The man barreled over and pinned Jack facedown in the wet shoresilt.
“Why’re you out here? Looking for some buggery?”
“I—” Jack panicked.
“Answer in cant, or I’ll know you’re a constable.”
“I do cant,” Jack rushed.
“Then answer that way.”
“You’re a molly,” Jack said stupidly, his mouth crammed with dirt.
“And you’re not?”—small, gruff laugh. “We’re on the Thamesshore at dusk, after all.”
Fair point. But how to explain that he was not even a—
“I’m not looking for any catting. I’m jus’ strolling.”
“Jus’ strolling!” A puff of laughter. “Where d’you live? Answer in cant or I’ll snap yer neck.”
“Under the rose*2.”
“What game d’you go on*3?”
He searched. “I’m music*4.” He repeated this, shouting over his shoulder, “I’m music.”
“Not without a game you’re not.”
The man pressed down harder. The silt smelled of sewage and Oysters gone to rot.
“I’m Jack Sheppard.”
The man lifted slightly, and Jack sat up—rearranged himself opposite—breathing hard. Silt shadowed his cheeks with the false outline of a beard.
“Sheppard that just broke out of Newgate?” Scowling. Head cocked.
“No gaol can hold me.”
“A bit scrawny for Sheppard.” The man squinted. “From what I’ve heard.”
Jack’s heart skipped. “I’m not.”
“Not Sheppard?”
“Not scrawny.” Jack chewed his lip. “Not overly.”
“Sheppard”—the man’s voice gentled—“they say, is come to claim his crown as the Gaolbreaker General of all London.” The man was studying Jack’s hands. Regarded him up and down slowly. “But I hadn’t realized Sheppard”—brushed the dirt off Jack’s cheeks, ran his hand over the smooth skin—“was kin.”
Jack managed not to flinch.
“If you want to learn knapping I could use a nimble pall*5.” The man removed his hand.
“You work for Wild?”
“Never.”
So there was at least one other unowned rogue.
It was only just beginning to dawn—a rouge Laceration at the horizon.
“Nor I,” said Jack.
The man grinned, and the beard covering his jaw, cheeks and neck flex’d like some underwater body rippling an ocean’s skin.
“Blueskin Blake,” he said. Paused. “Well, that’s what they call me in the Newgate Register.
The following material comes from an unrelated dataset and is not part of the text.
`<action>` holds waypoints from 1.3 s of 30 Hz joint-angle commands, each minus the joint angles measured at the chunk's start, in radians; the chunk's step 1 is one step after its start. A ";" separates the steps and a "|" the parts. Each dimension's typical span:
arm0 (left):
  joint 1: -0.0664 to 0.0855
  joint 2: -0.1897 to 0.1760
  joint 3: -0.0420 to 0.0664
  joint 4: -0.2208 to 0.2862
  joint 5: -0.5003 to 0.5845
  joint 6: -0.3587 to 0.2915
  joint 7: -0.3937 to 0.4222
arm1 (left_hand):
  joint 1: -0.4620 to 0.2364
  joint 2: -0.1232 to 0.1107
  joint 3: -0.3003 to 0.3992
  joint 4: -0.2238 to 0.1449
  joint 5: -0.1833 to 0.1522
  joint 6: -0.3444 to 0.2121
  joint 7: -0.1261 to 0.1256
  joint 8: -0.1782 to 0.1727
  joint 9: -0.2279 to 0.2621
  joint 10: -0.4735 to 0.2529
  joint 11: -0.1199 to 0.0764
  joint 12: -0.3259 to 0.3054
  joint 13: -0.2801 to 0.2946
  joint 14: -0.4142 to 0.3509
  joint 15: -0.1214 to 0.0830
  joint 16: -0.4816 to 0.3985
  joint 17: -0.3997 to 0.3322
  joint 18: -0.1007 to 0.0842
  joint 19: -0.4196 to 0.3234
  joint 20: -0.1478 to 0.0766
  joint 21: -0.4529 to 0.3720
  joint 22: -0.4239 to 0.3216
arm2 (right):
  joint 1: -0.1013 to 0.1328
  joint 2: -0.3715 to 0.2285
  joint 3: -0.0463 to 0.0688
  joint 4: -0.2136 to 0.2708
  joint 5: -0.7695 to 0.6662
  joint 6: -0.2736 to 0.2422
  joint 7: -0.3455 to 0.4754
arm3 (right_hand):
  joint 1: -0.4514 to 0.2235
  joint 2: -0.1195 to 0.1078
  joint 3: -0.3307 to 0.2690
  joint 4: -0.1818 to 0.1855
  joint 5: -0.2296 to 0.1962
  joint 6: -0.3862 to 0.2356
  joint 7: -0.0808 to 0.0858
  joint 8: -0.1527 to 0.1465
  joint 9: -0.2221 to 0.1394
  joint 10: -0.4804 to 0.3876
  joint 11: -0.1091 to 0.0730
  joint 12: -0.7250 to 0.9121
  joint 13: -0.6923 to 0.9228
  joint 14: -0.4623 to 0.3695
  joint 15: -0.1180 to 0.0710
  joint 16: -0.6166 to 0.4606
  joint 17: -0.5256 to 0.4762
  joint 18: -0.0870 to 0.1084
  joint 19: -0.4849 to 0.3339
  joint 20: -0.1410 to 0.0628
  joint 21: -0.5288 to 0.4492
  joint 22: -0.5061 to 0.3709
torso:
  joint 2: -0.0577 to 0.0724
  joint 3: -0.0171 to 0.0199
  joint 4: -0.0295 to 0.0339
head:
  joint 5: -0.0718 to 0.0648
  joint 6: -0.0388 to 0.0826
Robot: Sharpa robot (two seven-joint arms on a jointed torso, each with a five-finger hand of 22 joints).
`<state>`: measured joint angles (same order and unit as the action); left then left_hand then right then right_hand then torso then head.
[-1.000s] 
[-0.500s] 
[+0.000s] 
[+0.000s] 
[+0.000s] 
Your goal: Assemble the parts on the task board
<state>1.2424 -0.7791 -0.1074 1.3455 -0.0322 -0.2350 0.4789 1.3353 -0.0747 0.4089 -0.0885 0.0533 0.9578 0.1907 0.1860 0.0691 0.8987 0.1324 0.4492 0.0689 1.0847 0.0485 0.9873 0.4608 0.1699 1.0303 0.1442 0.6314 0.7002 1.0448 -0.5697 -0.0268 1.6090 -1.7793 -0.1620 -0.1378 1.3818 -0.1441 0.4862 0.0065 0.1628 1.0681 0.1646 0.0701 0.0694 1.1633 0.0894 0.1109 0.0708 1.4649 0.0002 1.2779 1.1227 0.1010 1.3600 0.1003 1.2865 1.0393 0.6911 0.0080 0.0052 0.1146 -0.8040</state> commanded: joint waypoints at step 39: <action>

I’m Aurelius Blake by birth—descendent of the Aurelian Moors at Abavalla. Aurie to rogues.”*6
* * *
—
Now Jack and Aurie were catching their breaths against a brightly painted wooden parapet on a roof in Covent Garden. Purple rain clouds blanketed the sky, delaying full Daybreak. The market stalls were empty down below. They had time for the quickest jilt.
Jack bent over the parapet. Lilllihammer’s Toy Shop.
“This’s a good one to jump,” ’splained Aurie. “Crammed with bebobs, but centinels’ll overlook toy shops for more profitable Endeavors. It’s a good mark—opens late—the children don’t tumble in ’til their mums have lounged sufficiently and been dressed for London paradings. Rich little sprats. Their shop deserves to be— Hey!”
Jack was swinging off the splintered candy-colored boards and dropping into the Alley alongside the shop. A thud and Aurie landed beside him.
“—robbed,” Aurie finished.
Jack was studying the windows.
There was a small Glaze set into the birch with one of the newer Sash-types that had become increasingly popular around town. With older wrought-iron casements, the wood surround would buckle, leaving gaps, easy to pry open. But the newer sashes were set flush with the window box and fastened with thick glazing bars. Unskilled persons would have trouble with these, and resort to kicking in the glazes, which made a most noisy crashing Sound.
Aurie had already balled his fist, ready to break the glaze.
“No.” Jack had produc’d Kneebone’s file, and in moments the heavy glaze was aching free of the sash with a small but audible Creak.
Setting the glaze against the inner wall, Jack slipp’d through, and Aurie followed. The toy shop was suspended in the deep dark of After-Hours.
And then the quiet broke. Sound flooded from every corner. Something of the chatter at the watch-maker’s—or the Newgate-voices—but this was a still more unleash’d version. A tripling, quadrupling of sound. Vivid and desperate.
Jack jumped, then spun, trying to fix on the source. He raced along the walls, grabbing at bebobs, sending them scattering.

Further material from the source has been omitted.